─── Task material ───
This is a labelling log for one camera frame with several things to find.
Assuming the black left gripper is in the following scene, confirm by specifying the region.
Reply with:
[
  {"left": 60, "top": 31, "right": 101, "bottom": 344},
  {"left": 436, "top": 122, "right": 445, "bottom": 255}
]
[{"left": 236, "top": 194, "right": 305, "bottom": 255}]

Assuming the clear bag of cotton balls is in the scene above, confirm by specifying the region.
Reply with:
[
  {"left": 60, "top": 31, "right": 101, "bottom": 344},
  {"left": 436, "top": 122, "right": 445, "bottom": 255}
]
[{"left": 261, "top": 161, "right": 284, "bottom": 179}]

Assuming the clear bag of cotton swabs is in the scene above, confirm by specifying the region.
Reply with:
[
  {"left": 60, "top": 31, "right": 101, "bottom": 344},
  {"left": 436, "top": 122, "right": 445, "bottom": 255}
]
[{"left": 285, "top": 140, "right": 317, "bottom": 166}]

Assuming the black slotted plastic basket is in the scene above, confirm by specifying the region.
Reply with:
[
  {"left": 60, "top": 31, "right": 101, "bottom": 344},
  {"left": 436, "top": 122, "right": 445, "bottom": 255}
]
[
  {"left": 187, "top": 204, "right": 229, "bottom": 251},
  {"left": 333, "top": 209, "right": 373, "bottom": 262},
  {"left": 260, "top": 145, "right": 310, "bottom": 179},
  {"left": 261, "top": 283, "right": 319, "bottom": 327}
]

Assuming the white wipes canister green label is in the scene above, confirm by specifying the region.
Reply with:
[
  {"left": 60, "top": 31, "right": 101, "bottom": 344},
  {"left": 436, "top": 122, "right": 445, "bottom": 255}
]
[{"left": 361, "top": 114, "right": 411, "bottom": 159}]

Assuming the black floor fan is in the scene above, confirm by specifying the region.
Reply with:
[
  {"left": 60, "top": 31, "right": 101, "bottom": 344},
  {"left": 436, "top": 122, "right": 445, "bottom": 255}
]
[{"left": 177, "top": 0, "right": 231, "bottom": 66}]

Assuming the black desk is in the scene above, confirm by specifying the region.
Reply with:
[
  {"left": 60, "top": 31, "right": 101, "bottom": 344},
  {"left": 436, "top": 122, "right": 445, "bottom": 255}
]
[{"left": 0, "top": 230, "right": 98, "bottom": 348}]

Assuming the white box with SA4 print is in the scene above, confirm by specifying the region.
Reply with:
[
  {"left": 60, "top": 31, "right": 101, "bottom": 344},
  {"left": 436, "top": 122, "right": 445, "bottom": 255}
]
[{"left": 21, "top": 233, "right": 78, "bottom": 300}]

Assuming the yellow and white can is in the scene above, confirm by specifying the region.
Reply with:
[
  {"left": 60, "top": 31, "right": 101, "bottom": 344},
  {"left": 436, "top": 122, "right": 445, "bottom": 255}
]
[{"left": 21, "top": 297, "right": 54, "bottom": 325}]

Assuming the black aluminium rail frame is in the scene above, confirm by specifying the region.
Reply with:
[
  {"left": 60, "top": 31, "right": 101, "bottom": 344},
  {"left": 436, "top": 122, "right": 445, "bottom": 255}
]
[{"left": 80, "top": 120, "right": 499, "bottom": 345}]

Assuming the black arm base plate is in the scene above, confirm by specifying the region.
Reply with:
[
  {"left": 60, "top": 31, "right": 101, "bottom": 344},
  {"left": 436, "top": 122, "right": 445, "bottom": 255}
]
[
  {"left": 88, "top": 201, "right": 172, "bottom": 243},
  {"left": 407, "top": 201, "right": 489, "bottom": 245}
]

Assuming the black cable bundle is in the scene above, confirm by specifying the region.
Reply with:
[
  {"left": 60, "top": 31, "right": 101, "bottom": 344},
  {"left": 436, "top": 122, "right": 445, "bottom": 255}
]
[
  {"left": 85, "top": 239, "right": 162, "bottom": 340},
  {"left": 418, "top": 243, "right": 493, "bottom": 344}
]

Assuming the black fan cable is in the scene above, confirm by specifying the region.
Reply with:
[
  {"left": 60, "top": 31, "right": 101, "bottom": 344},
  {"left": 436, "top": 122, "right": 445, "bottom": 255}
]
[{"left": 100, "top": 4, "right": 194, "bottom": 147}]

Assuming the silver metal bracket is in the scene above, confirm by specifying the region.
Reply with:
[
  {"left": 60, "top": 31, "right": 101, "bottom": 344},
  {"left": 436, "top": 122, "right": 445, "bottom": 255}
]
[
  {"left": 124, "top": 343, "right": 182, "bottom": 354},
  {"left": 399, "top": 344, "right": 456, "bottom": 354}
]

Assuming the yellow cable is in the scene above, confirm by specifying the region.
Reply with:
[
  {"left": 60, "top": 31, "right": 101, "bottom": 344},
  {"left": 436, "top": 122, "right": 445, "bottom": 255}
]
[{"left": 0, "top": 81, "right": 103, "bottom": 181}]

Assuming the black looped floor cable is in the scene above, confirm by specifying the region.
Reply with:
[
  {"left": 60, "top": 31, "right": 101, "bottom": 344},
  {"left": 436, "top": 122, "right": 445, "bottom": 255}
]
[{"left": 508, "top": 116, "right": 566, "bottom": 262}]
───
• Your assignment: Scan the lines above for "Assuming the black left" and for "Assuming the clear bag of cotton swabs". Repeat exactly the line holding each of them and every line in between.

• Result:
Assuming the black left gripper is in the following scene, confirm by specifying the region.
Reply with:
[
  {"left": 60, "top": 31, "right": 101, "bottom": 344},
  {"left": 436, "top": 122, "right": 445, "bottom": 255}
]
[{"left": 236, "top": 194, "right": 305, "bottom": 255}]

Assuming the clear bag of cotton balls is in the scene above, confirm by specifying the region.
Reply with:
[
  {"left": 60, "top": 31, "right": 101, "bottom": 344},
  {"left": 436, "top": 122, "right": 445, "bottom": 255}
]
[{"left": 261, "top": 161, "right": 284, "bottom": 179}]

Assuming the clear bag of cotton swabs is in the scene above, confirm by specifying the region.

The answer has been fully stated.